As bright colours are of service to the males in their rivalry with other males, such colours would be selected, whether or not they were transmitted exclusively to the same sex. Consequently the females might be expected often to partake of the brightness of the males to a greater or less degree; and this occurs with a host of species. If all the successive variations were transmitted equally to both sexes, the females would be undistinguishable from the males; and this likewise occurs with many birds. If, however, dull colours were of high importance for the safety of the female during incubation, as with many ground birds, the females which varied in brightness, or which received through inheritance from the males any marked accession of brightness, would sooner or later be destroyed. But the tendency in the males to continue for an indefinite period transmitting to their female offspring their own brightness, would have to be eliminated by a change in the form of inheritance; and this, as shewn by our previous illustration, would be extremely difficult. The more probable result of the long-continued destruction of the more brightly-coloured females, supposing the equal form of transmission to prevail, would be the lessening or annihilation of the bright colours of the males, owing to their continually crossing with the duller females. It would be tedious to follow out all the other possible results; but I may remind the reader, as shewn in the eighth chapter, that if sexually-limited variations in brightness occurred in the females, even if they were not in the least injurious to them and consequently were not eliminated, yet they would not be favoured or selected, for the male usually accepts any female, and does not select the more attractive individuals; consequently these variations would be liable to be lost, and would have little influence on the character of the race; and this will aid in accounting for the females being commonly less brightly-coloured than the males.

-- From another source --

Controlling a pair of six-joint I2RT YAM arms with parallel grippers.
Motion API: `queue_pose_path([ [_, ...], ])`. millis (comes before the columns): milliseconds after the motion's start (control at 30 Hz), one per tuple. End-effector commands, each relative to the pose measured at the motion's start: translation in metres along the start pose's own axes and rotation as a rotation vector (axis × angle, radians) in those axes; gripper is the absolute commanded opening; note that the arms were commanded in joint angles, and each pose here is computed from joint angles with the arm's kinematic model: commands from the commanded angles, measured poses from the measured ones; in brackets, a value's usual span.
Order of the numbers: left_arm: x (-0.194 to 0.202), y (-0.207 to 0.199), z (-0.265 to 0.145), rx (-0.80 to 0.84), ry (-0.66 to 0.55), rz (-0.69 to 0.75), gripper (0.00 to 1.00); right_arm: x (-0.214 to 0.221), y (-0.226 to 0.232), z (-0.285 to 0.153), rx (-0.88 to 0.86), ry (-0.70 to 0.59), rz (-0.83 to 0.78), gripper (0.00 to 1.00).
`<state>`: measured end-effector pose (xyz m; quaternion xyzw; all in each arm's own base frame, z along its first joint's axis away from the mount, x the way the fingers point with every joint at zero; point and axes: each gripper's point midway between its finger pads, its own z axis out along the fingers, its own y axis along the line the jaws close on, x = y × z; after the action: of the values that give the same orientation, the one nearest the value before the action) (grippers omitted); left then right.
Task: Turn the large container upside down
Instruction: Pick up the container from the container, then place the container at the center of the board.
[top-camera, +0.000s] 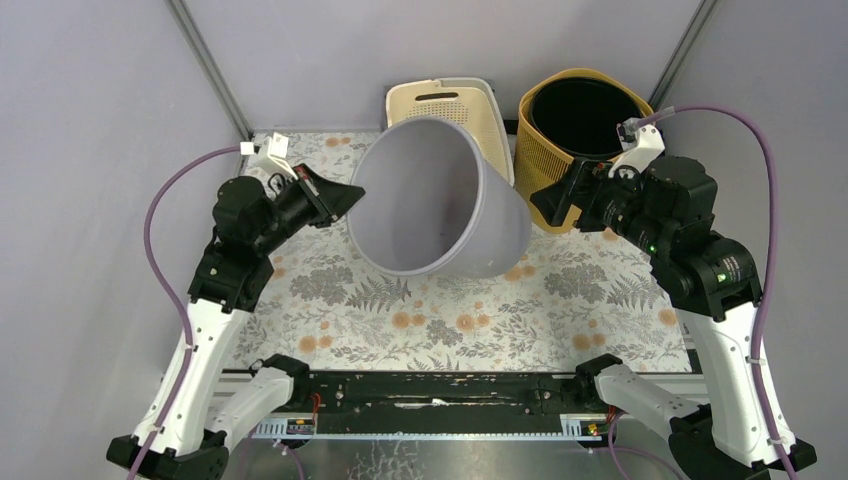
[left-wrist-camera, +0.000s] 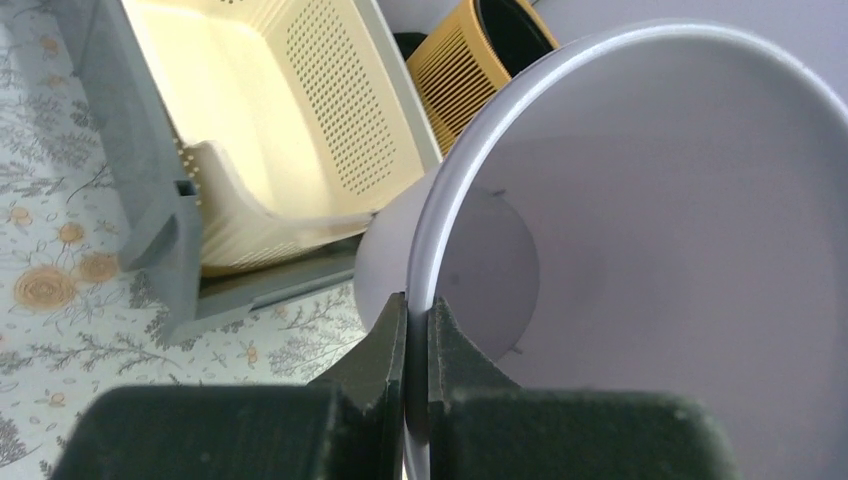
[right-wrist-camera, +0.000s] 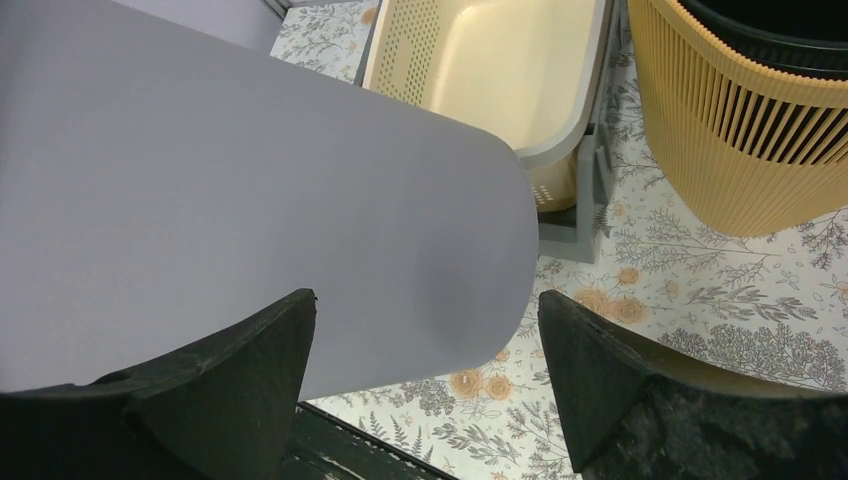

In the chapter just referred to, instances were given, and any number might have been added, of variations occurring at different ages, and inherited at the same age. It was also shewn that variations which occur late in life are commonly transmitted to the same sex in which they first appeared; whilst variations occurring early in life are apt to be transmitted to both sexes; not that all the cases of sexually-limited transmission can thus be accounted for. It was further shewn that if a male bird varied by becoming brighter whilst young, such variations would be of no service until the age for reproduction had arrived, and there was competition between rival males. If we suppose that three-fourths of the young males of any species are on an average destroyed by various enemies; then the chances would be as three to one against any one individual more brightly-coloured than usual surviving to propagate its kind. But in the case of birds which live on the ground and which commonly need the protection of dull colours, bright tints would be far more dangerous to the young and inexperienced than to the adult males. Consequently the males which varied in brightness whilst young would suffer much destruction and be eliminated through natural selection; on the other hand the males which varied in this manner when nearly mature, notwithstanding that they were exposed to some additional danger, might survive, and from being favoured through sexual selection, would procreate their kind. The brightly-coloured young males being destroyed and the mature ones being successful in their courtship, may account, on the principle of a relation existing between the period of variation and the form of transmission, for the males alone of many birds, having acquired and transmitted brilliant colours to their male offspring alone. But I by no means wish to maintain that the influence of age on the form of transmission is indirectly the sole cause of the great difference in brilliancy between the sexes of many birds.